Extracted data entries:
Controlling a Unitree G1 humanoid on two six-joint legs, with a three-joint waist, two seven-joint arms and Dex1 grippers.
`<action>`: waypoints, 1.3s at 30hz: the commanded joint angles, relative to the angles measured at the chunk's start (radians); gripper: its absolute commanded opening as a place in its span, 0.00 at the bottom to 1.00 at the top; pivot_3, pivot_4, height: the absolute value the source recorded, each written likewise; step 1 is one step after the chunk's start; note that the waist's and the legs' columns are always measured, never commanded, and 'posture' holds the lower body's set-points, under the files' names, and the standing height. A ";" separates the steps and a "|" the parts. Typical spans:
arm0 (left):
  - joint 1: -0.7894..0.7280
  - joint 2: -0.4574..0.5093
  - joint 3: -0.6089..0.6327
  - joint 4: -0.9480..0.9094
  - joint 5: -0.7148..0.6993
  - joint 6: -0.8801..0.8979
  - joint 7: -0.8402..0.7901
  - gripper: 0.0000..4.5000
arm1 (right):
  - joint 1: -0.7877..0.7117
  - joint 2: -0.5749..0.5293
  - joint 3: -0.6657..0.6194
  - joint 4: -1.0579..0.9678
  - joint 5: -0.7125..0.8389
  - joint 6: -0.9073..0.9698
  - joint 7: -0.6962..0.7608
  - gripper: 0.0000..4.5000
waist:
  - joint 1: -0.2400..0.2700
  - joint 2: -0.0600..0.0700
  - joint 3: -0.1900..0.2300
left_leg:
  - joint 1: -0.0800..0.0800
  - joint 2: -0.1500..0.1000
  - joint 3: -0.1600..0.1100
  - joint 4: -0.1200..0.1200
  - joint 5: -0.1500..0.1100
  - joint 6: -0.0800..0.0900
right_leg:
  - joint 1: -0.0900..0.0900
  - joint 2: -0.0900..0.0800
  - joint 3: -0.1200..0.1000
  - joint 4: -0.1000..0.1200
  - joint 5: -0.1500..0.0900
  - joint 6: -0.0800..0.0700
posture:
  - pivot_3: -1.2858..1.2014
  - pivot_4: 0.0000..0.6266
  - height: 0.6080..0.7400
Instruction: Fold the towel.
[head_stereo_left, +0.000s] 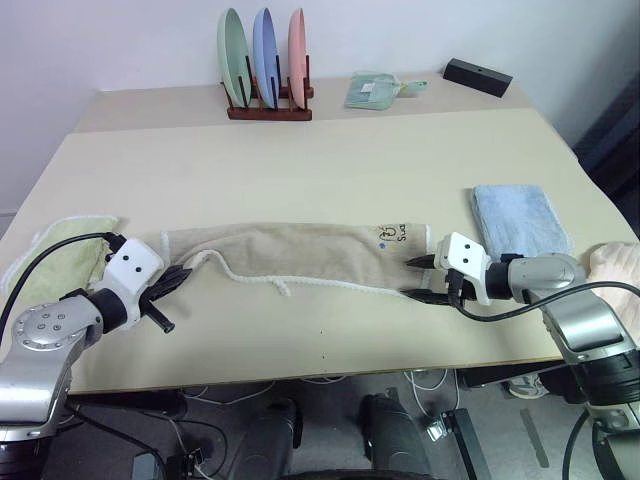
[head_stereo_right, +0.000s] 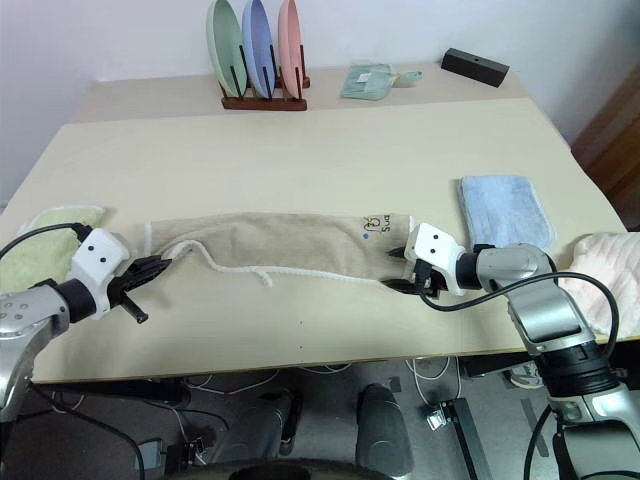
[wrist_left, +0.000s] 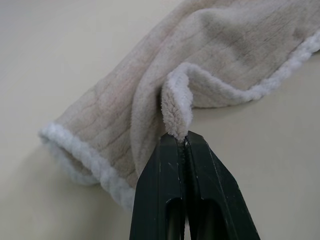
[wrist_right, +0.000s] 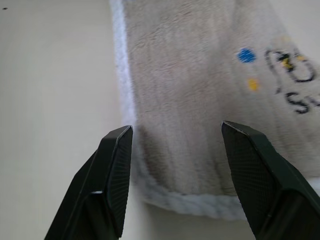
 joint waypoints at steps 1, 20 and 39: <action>0.006 0.004 0.010 -0.030 -0.008 0.003 0.002 0.00 | 0.013 -0.040 0.007 -0.005 -0.032 -0.070 0.023 0.63 | 0.000 0.000 0.000 | 0.000 0.000 0.000 0.000 0.000 0.000 | 0.000 0.000 0.000 0.000 0.000 0.000 | 0.52 0.24 0.98; 0.014 0.008 0.004 -0.030 -0.015 -0.001 -0.006 0.00 | -0.020 -0.027 0.072 0.083 -0.206 -0.186 -0.092 0.02 | 0.000 -0.005 -0.003 | 0.002 0.002 0.002 0.001 0.000 0.000 | 0.002 0.002 0.000 0.000 0.001 -0.002 | 0.52 0.24 0.98; -0.225 0.050 0.116 0.078 -0.050 -0.051 0.039 0.00 | -0.363 -0.030 -0.005 0.268 -0.201 -0.291 -0.145 0.02 | 0.000 -0.005 -0.001 | 0.001 0.002 0.002 0.001 0.000 0.000 | 0.001 0.002 0.000 0.000 0.001 -0.002 | 0.52 0.24 0.98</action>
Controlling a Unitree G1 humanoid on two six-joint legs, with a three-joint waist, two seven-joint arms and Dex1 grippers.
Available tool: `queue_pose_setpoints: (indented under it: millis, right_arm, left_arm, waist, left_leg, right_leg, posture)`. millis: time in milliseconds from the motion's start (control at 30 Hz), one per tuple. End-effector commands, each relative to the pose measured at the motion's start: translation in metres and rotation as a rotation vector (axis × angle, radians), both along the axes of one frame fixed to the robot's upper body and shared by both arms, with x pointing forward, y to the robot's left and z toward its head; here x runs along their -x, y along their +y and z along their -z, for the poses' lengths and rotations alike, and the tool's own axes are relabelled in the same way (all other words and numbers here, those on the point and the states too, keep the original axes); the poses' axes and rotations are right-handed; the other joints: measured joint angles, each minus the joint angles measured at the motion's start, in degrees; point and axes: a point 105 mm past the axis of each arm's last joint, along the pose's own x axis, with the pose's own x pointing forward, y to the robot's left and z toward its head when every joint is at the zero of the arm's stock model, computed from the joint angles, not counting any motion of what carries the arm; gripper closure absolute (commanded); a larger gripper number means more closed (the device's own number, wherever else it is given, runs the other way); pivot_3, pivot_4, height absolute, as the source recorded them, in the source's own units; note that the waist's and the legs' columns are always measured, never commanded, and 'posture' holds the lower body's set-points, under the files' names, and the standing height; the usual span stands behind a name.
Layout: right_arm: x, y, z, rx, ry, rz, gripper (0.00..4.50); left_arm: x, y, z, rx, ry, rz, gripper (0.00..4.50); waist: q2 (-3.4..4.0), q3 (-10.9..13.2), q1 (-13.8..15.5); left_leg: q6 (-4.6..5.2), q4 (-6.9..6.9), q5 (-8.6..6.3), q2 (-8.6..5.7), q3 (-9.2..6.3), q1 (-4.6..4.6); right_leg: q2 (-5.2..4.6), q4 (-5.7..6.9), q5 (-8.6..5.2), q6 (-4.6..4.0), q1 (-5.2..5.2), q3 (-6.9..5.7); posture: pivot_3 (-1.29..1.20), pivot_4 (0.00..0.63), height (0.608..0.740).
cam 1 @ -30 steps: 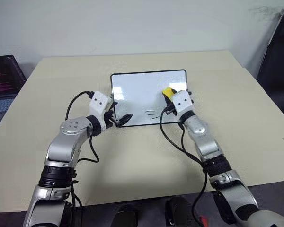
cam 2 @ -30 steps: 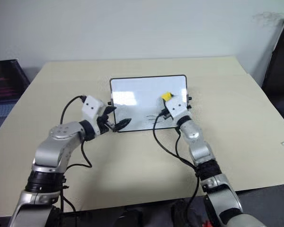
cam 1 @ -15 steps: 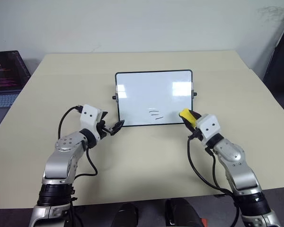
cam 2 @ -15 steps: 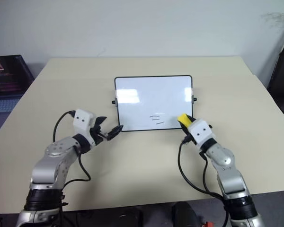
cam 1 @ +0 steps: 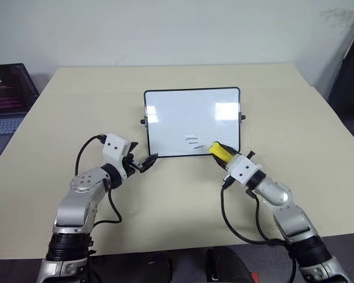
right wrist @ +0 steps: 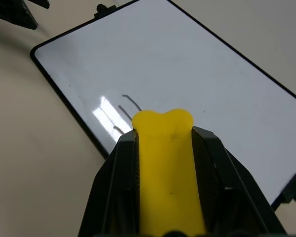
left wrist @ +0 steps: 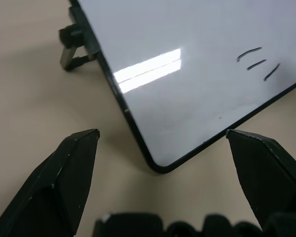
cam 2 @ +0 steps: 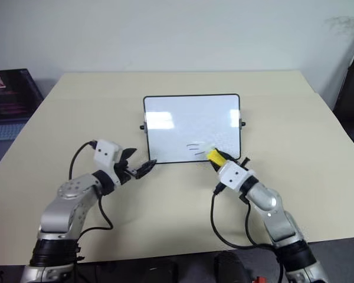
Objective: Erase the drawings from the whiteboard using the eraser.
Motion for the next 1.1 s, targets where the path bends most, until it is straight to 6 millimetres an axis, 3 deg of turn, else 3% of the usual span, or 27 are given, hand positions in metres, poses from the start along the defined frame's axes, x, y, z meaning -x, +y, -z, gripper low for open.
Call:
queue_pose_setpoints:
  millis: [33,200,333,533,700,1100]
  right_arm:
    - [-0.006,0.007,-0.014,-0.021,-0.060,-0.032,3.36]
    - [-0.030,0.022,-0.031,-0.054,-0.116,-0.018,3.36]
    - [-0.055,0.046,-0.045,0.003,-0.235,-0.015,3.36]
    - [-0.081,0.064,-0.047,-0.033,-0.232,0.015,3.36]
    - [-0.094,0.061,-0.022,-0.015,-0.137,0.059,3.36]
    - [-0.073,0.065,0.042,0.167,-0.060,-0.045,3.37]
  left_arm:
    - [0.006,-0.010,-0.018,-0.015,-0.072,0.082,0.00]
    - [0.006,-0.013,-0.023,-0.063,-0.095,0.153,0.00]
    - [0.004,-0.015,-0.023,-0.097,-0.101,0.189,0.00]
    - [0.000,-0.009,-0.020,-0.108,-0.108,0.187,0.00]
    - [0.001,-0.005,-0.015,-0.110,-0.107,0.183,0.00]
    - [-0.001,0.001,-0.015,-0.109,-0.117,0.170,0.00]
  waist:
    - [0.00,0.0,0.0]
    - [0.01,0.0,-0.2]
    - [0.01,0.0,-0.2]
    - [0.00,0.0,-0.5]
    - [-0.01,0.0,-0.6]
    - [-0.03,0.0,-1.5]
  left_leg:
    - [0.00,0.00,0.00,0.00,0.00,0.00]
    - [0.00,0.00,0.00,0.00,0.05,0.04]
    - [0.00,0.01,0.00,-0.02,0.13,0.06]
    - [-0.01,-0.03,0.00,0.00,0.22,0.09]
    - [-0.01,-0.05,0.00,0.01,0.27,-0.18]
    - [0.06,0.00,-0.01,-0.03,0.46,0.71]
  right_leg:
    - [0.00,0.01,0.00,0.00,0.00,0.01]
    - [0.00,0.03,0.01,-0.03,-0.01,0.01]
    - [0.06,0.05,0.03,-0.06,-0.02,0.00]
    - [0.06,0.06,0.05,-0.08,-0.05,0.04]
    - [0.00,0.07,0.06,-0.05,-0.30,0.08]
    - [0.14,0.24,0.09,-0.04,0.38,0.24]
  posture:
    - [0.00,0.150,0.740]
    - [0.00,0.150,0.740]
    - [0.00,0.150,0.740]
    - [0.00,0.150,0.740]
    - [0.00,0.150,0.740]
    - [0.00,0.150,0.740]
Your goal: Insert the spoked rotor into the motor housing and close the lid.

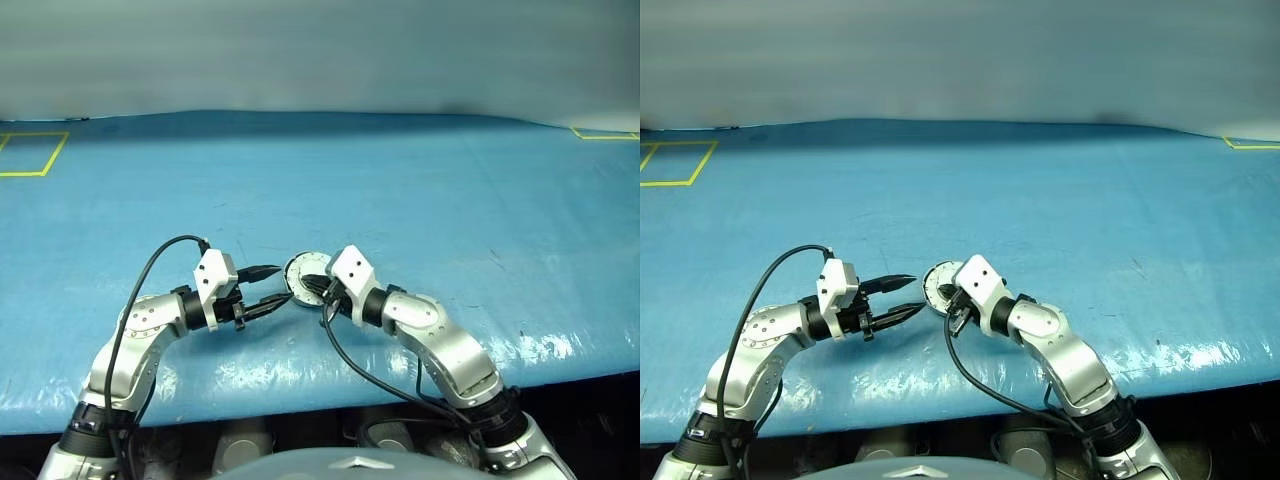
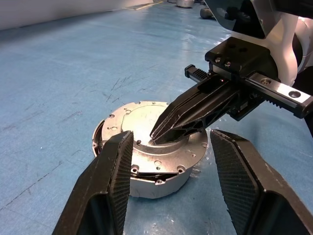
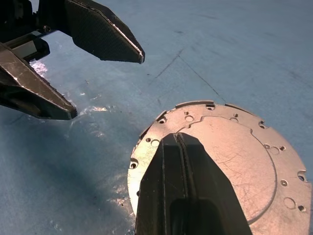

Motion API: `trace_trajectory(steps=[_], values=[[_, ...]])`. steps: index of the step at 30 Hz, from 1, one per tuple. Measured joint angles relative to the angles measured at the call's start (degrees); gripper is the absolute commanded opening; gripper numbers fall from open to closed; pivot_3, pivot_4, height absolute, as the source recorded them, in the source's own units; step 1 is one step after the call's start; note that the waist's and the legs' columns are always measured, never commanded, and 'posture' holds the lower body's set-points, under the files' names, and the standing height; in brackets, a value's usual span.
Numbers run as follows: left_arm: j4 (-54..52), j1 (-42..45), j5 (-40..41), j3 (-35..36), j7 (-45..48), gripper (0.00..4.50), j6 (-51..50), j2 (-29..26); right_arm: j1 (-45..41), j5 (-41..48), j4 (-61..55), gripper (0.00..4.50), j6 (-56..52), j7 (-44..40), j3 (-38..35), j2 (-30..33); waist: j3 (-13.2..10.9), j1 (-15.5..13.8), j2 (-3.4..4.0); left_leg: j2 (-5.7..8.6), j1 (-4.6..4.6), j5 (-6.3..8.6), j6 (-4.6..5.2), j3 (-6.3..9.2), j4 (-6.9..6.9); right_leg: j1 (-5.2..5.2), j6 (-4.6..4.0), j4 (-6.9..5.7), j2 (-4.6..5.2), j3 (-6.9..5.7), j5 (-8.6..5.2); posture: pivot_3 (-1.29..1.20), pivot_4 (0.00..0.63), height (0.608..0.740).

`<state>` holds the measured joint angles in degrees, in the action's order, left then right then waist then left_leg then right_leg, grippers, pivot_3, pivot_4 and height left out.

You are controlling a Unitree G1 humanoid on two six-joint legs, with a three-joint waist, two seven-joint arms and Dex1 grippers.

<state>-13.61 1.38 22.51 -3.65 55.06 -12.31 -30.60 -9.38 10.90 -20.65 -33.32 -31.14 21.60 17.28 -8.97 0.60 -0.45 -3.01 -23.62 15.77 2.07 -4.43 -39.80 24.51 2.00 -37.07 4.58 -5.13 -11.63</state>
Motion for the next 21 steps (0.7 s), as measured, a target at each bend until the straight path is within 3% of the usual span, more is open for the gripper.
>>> trace_trajectory(steps=[4, 6, 9, 19, 21], values=[[0.00, -0.01, -0.05, -0.09, -0.01, 2.65, 0.21, 0.03, 0.04, 3.04, -2.11, 0.00, 2.47, -0.71, -3.57, -1.42, 0.00, -0.02, 0.00, 0.00, -0.01, 0.00, 0.00, 0.00, 0.00, 0.01, 0.03, 0.00, 0.00, 0.00, 0.02, 0.00, 0.150, 0.740], [0.00, -0.01, -0.05, -0.19, -0.01, 2.69, 0.23, 0.05, -0.69, 2.45, -2.72, 0.38, 3.72, 0.90, -4.88, -1.52, 0.00, -0.01, 0.00, 0.00, -0.01, 0.00, 0.00, -0.01, 0.00, 0.00, 0.02, 0.01, 0.00, 0.00, 0.01, 0.00, 0.150, 0.740], [0.00, -0.07, -0.04, -0.23, 0.00, 2.69, 0.24, 0.07, -0.93, 1.82, -2.65, 1.19, 4.22, 1.48, -6.37, -0.29, 0.00, -0.09, 0.00, 0.00, -0.01, 0.00, 0.00, -0.01, 0.00, 0.00, 0.01, 0.01, 0.00, 0.00, 0.01, 0.00, 0.150, 0.740], [0.01, -0.22, -0.07, -0.66, -0.15, 2.69, 0.32, 0.71, 0.13, -1.48, -0.68, 4.47, 4.27, 1.69, -5.61, 2.16, 0.00, 0.01, 0.00, 0.00, -0.01, 0.00, 0.00, -0.02, 0.02, 0.02, 0.01, 0.01, -0.01, 0.00, 0.01, 0.00, 0.150, 0.740], [0.01, -0.32, -0.09, -0.69, -0.34, 2.69, 0.29, 0.71, 0.12, -1.95, -0.57, 4.47, 4.21, 1.18, -4.01, 2.36, 0.00, 0.01, 0.00, -0.01, -0.01, 0.00, 0.00, -0.01, 0.02, 0.02, 0.01, 0.01, -0.01, 0.00, 0.01, 0.00, 0.150, 0.740]])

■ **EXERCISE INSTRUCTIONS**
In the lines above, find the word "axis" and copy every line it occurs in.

■ **EXPECTED ANSWER**
Available tool: `queue_pose_setpoints: (indented under it: millis, right_arm, left_arm, waist, left_leg, right_leg, posture)`. millis: time in milliseconds from the motion's start (control at 30 Hz), one per tuple. End-effector commands, each relative to the pose measured at the motion's start: translation in metres and rotation as a rotation vector (axis × angle, radians), both along the axes of one frame fixed to the robot's upper body and shared by both arms, with x pointing forward, y to the robot's left and z toward its head; here x runs along their -x, y along their +y and z along their -z, for the poses' lengths and rotations alike, and the tool's own axes are relabelled in the same way (all other words and numbers here, those on the point and the states too, keep the original axes); the poses' axes and rotations are right-handed; the other joints: measured joint angles, each minus the joint angles measured at the motion's start, in degrees; point and axes: a point 105 mm past the axis of each arm's last joint, along the pose's own x axis, with the pose's own x pointing forward, y to the robot's left and z toward its head when every joint is at the zero of the arm's stock model, computed from the joint angles, not counting any motion of what carries the arm; gripper closure absolute (commanded); a larger gripper number means more closed (the device's own number, wherever else it is given, runs the other way); pivot_3, pivot_4, height absolute, as the source recorded them, in the source's own units; note that the waist's and the legs' columns are always measured, never commanded, and 'posture' holds the lower body's set-points, under the files' names, and the standing height; the usual span stands behind a name.
Motion for the next 1.1 s, targets where the path bends most, until it is straight to 6 millimetres an axis, 3 deg of turn, else 3% of the usual span, or 27 are given, hand positions in metres, poses from the start along the defined frame's axes, x, y, z meaning -x, +y, -z, gripper low for open.

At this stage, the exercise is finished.